Text
Kurambiak sebagai ide penciptaan kriya kayu : lap.karya
Kurambiak merupakan senjata tradisional yang berasal dari Minangkabau yang digunakan sebagai senjata dalam bela diri silek maupun sebagai senjata yang diperuntukkan untuk melindungi diri. Ketertarikan pada bentuk kurambiak sebagai media dalam perwujudan sebuah karya, untuk menggambarkan sebuah sifat dan emosi orang ketika menghadapi sebuah situasi perselisihan maupun dalam peruntukan melindungi diri. Jenis kurambiak yang akan diwujudkan terdiri dari tiga bentuk diantaranya, kuku harimau, kuku alang dan lawi ayam dari ketiga bentuk tersebut memiliki keunikan dan karakteristik masing-masing.

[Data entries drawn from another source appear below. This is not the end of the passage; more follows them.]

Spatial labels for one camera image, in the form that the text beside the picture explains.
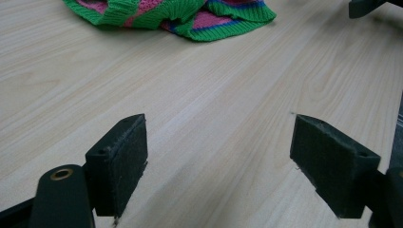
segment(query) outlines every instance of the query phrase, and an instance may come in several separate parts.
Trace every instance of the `wood grain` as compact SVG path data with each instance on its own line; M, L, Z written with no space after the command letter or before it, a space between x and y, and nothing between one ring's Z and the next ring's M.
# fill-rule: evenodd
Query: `wood grain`
M402 9L348 19L335 0L266 2L278 18L192 43L95 28L62 1L0 3L0 210L85 153L120 119L147 118L149 165L119 227L368 227L337 219L289 159L295 113L382 156L403 89ZM96 218L111 227L112 218Z

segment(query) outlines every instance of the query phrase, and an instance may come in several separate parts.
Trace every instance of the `metal ring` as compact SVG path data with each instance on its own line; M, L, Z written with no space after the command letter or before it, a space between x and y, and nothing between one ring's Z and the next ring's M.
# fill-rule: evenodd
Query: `metal ring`
M56 172L52 173L50 179L52 181L59 181L70 177L71 174L73 174L72 169L59 169Z

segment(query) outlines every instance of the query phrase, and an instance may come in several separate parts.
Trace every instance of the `crocheted blanket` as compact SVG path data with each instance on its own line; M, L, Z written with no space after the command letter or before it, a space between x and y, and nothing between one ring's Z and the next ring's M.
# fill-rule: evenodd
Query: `crocheted blanket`
M166 29L213 41L262 27L276 14L263 0L64 0L93 25Z

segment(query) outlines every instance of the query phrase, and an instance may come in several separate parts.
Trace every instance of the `light wood surface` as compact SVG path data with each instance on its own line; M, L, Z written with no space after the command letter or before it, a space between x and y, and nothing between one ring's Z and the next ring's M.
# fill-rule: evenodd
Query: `light wood surface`
M382 156L403 89L403 9L268 1L274 23L213 43L95 28L61 0L0 2L0 210L147 118L149 164L119 227L368 227L337 219L289 159L295 114ZM96 218L111 227L112 218Z

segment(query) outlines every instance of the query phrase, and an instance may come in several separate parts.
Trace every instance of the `green knitted cloth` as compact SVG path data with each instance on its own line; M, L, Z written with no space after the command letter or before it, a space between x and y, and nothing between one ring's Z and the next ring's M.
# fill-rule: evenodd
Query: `green knitted cloth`
M64 0L93 25L157 29L214 41L262 27L276 17L263 0Z

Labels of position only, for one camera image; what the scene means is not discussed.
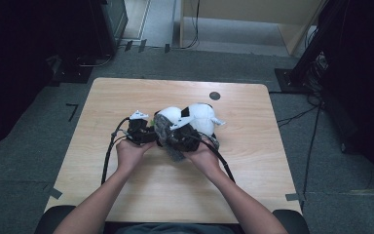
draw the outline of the gray carpet
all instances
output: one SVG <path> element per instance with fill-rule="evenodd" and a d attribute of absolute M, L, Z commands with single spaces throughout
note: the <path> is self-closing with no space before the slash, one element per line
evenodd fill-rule
<path fill-rule="evenodd" d="M 265 84 L 279 91 L 274 68 L 297 58 L 137 48 L 93 70 L 88 84 L 46 87 L 0 142 L 0 233 L 33 233 L 56 180 L 91 83 L 96 77 Z M 271 94 L 277 119 L 311 106 L 303 95 Z M 79 104 L 77 113 L 66 103 Z M 296 189 L 302 192 L 317 112 L 280 128 Z M 340 152 L 338 135 L 321 110 L 312 150 L 304 216 L 312 233 L 374 233 L 374 166 Z"/>

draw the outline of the forearm
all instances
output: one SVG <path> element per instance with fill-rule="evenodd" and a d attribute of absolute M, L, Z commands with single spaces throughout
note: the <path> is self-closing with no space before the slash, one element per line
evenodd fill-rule
<path fill-rule="evenodd" d="M 287 233 L 275 216 L 223 172 L 207 176 L 220 190 L 245 233 Z"/>
<path fill-rule="evenodd" d="M 128 170 L 117 170 L 62 221 L 55 233 L 97 233 L 130 173 Z"/>

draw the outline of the floor
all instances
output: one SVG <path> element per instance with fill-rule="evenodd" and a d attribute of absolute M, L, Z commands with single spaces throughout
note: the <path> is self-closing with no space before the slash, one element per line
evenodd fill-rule
<path fill-rule="evenodd" d="M 170 44 L 179 48 L 180 0 L 126 0 L 129 24 L 123 43 L 133 41 L 139 45 L 164 47 Z M 191 44 L 196 32 L 194 19 L 184 18 L 182 46 Z M 289 57 L 275 23 L 236 21 L 224 19 L 199 19 L 199 41 L 191 48 L 197 51 L 255 54 Z M 310 35 L 315 26 L 308 32 Z M 305 50 L 301 43 L 294 57 L 300 58 Z"/>

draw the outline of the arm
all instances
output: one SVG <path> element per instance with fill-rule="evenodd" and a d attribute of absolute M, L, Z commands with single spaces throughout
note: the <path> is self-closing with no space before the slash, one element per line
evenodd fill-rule
<path fill-rule="evenodd" d="M 217 157 L 205 145 L 184 155 L 220 190 L 245 233 L 287 233 L 267 208 L 224 174 Z"/>
<path fill-rule="evenodd" d="M 154 142 L 136 146 L 127 140 L 117 144 L 118 169 L 59 225 L 55 233 L 97 233 L 104 224 L 118 194 Z"/>

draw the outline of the hand
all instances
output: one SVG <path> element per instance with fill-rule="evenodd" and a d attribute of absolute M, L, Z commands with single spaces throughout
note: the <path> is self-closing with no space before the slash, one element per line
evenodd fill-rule
<path fill-rule="evenodd" d="M 127 139 L 121 140 L 117 145 L 118 168 L 132 171 L 139 164 L 144 153 L 156 142 L 149 142 L 143 145 L 136 145 Z"/>
<path fill-rule="evenodd" d="M 204 139 L 204 142 L 212 143 L 209 139 Z M 183 155 L 190 159 L 193 164 L 207 177 L 213 176 L 217 173 L 222 173 L 217 156 L 203 143 L 200 143 L 199 148 L 193 152 L 183 152 Z"/>

Karya ini tidak hanya berfokus pada nilai estetika, tetapi juga menyalurkan makna simbolis dari bentuk maupun warna. Penggunaan bahan kayu surian dan rengas sebagai media pembuatan karya dalam memberi sentuhan alami dan natural dalam berproses mewujudkan bentuk- bentuk yang telah dirancang dalam gambar desain. Penciptaan karya akan menggunakan teori estetis dan simbolik. Metode penciptaan karya akan melalui tiga tahapan, tahapan eksplorasi dengan mencari referensi bentuk dasar dan jenis dari sumber museum maupun buku. Tahapan perancangan dengan pembuatan gambar rancangan melalui gambar sketsa yang nantinya akan diwujudkan pada bentuk desain. Tahapan perwujudan pengunaan kayu surian dan rengas, dengan melalui beberapa proses yang akan disertai dengan teknik laminasi, scroll, tekstur, Shou Sugi Ban dan teknik ukiran rendah. Tahapan finishing akan menggunakan tinta print dan akan dilapisi dengan melamine lack clear doff. Karya tiga dimensi yang diciptakan sebanyak tujuh karya dengan judul, yaitu: Kurambiak kuku Harimau, Mancucuak, Aluih, Tausang, Managun, Pantang Ta Singguang dan Manyaik. Kata kunci: Kurambiak, Shou Sugi Ban, Deformasi, Ekspresi.